Of course I understand they are entirely different jobs. And I personally would never apply both - crazy money. Just I don't see the either/or situation. If ollie989898 always put deter on why, because it has latitude instead, does the job of deter not become important.
I was considering not using latitude on my 4th cereal. If i choose not to, I won't need deter instead as I was happy not to have it when I was considering latitude dressing.

Not sure I explained my point very well:confused:
 

fudge

Member
Arable Farmer
Location
Lincolnshire.
If you drilled in early October with Deter dressing, in most years the seed treatment would cover you for 6 weeks until after aphid flights had stopped, usually around the end of the first week in November, then you'd never have to use pyrethroids at all except in odd mild years like 2015. If everyone did that we would have these insecticides for a lot longer instead of chucking them around regardless & wondering why we get resistance! :banghead:

Of course this relies on our continued use of Deter...
No I don't agree with that. Deter is a very costly option for us October drillers. Unless seed dressings are inherently less liable to promote resistance than a spray. But I cannot see why that would be.
 
At typical drilling rates, Deter does not add too much cost, certainly not for the majority of people here, who have to employ a spray contractor. There is no way I would get many Christmas cards having them pay a contractor to spray on a mere aphicide.

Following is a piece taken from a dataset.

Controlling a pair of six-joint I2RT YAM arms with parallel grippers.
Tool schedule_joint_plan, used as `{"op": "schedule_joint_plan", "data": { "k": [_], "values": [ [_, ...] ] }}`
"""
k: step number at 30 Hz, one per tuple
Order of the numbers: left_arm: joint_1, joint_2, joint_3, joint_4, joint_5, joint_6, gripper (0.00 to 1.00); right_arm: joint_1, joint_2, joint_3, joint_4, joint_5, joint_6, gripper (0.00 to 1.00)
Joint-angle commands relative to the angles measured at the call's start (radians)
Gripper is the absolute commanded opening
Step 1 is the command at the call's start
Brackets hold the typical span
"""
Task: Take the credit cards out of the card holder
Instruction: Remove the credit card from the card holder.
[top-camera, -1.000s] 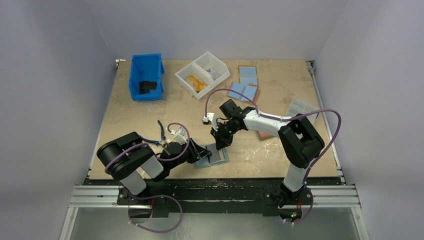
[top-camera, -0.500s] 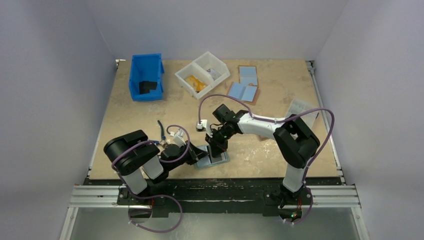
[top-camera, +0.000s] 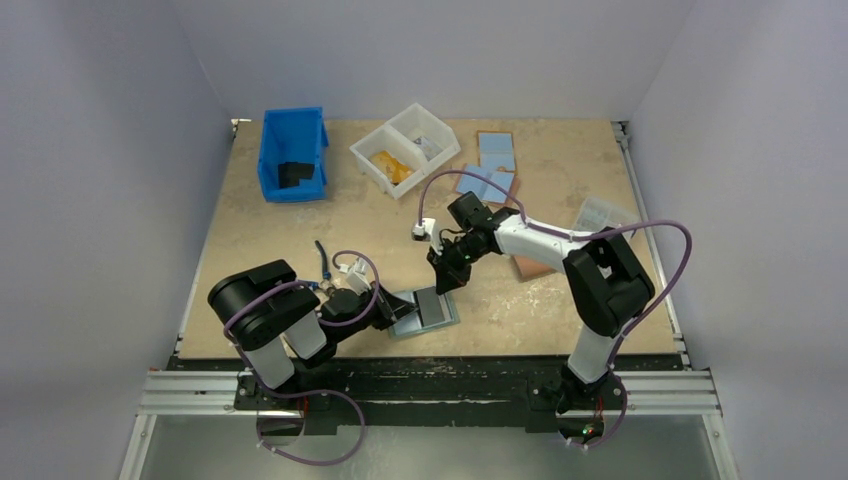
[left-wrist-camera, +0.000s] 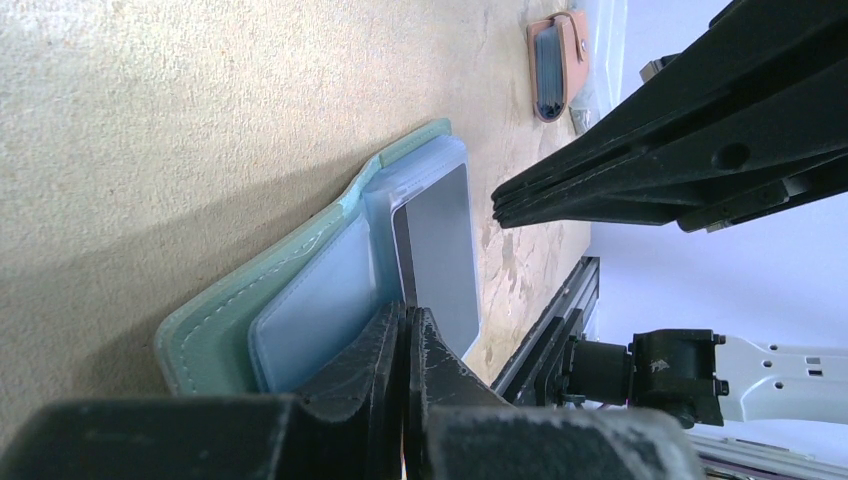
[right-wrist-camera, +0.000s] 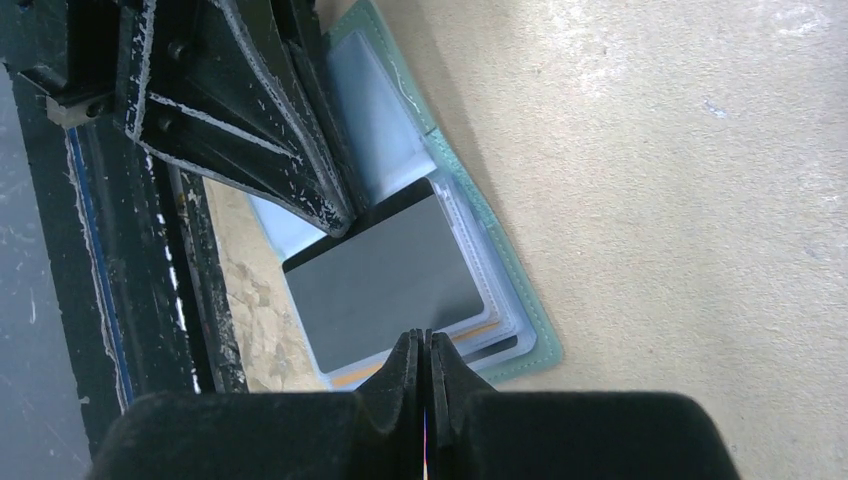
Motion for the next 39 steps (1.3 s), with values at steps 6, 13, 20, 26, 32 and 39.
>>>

And the bulk of mine has traditionally been behind grass, drilled in September. Even the stuff behind maize is not that late, why take the risk of having BYDV in the crop?

Putting a dressing on the seed that protects the seedling and subsequent growth, to my mind, makes a lot more sense than putting pyrethroids across the countryside, given their toxicity to aquatic life and their questionable persistence in a crop.

It won't be for much longer anyway, someone will isolate the genes for BYDV resistance and put them into their variety and it will be a thing of the past.
 
Why would you always use Deter on wheat unless it had latitude dressing? Purely because of the cost?
Got a small patch of 2nd wheat, 4th cereal, that I was considering not latitude dressing. Why would I use Deter.
Is it price that puts it down to a simple either/or

It's entirely up to you. I have known people who will dress with Deter and Latitude, it depends on a lot of factors, cost is merely an additional cog to have in motion.

Use whatever works for you. We don't have much in the way of a P or K spend here and our N use is half of bugger all. I have chanced it without latitude several times, much depends on the soil type, background fertility and seed bed I would say.

That said, there are time I have had to use manganese, foliar feed and phosphites etc to save a crop's life merely because of the weather. In my honest opinion, the biggest yield threat in this region is wet weather and foliar disease.
 
Pyrethroids work by shutting down the sodium channels in nerve cells (the channels in the membranes that surround the axons). This is a fairly novel way of working for insecticides or nerve agents, which traditionally worked by interfering with neuro-transmitters that flood between nerve cells.

This mode of action differs to that of pyrethroids, although to be fair the mammalian toxicity of pyrethroids is very very weak.

I am not 100% sure but from what I have read both of these molecules are an entire order of magnitude less troublesome and persistent.